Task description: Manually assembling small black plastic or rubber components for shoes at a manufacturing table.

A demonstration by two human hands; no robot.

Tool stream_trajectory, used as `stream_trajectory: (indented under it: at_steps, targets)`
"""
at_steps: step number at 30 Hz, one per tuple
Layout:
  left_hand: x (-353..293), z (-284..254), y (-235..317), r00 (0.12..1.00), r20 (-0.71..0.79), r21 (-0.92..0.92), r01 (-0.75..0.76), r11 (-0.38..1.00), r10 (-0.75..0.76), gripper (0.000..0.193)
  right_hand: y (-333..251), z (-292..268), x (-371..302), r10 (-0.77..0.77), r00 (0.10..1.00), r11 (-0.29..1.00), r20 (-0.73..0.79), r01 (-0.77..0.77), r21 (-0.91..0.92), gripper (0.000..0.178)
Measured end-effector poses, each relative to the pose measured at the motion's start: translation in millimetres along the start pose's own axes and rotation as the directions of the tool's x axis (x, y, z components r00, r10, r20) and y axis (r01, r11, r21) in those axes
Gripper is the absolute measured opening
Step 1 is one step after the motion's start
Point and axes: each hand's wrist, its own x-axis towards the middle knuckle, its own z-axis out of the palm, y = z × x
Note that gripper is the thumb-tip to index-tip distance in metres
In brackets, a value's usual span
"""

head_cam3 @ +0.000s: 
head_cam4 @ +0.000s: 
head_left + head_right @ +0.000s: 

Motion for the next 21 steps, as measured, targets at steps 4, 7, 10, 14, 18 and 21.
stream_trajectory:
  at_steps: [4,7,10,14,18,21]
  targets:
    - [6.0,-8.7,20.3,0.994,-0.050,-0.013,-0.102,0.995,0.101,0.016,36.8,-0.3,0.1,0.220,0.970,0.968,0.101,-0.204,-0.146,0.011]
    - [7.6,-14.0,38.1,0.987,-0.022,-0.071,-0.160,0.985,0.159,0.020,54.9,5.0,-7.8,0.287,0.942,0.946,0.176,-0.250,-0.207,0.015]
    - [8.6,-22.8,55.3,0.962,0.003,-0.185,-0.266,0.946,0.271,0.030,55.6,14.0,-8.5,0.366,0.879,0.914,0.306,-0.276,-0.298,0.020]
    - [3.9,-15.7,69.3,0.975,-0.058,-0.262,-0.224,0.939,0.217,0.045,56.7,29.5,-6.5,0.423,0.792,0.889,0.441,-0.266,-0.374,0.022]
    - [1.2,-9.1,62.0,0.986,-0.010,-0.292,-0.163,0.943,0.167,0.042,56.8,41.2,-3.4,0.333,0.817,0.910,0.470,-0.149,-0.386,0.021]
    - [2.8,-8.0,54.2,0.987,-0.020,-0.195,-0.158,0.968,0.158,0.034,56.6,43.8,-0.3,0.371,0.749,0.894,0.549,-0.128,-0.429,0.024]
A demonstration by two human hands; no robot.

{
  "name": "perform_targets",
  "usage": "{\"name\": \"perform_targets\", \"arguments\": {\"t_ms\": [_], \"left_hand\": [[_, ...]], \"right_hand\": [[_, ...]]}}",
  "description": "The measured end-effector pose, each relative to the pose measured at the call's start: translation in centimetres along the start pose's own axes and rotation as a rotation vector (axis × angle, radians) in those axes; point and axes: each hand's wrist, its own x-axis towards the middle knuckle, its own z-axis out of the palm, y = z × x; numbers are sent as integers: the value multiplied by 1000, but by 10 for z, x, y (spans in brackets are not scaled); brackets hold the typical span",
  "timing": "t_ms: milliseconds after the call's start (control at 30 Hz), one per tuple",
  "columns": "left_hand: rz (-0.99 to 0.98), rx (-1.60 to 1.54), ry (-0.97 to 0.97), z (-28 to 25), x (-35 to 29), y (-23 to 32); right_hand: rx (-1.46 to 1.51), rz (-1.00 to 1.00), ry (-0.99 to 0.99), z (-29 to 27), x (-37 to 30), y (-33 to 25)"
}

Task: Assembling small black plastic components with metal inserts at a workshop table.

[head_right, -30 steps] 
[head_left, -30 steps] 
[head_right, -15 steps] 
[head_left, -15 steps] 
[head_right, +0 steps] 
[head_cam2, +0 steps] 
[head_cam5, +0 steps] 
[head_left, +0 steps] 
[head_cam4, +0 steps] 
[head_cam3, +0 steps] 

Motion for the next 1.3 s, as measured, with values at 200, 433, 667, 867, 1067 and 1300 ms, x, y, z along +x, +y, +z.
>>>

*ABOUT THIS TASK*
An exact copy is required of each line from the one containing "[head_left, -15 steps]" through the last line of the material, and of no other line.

*RESPONSE*
[head_left, -15 steps] 
[head_right, +0 steps] 
[head_cam2, +0 steps] 
[head_cam5, +0 steps] 
[head_left, +0 steps] 
[head_cam4, +0 steps] 
[head_cam3, +0 steps] 

Motion for the next 1.3 s, as measured, with values at 200, 433, 667, 867, 1067 and 1300 ms, x, y, z along +x, +y, +z.
>>>

No more work is required for the exercise.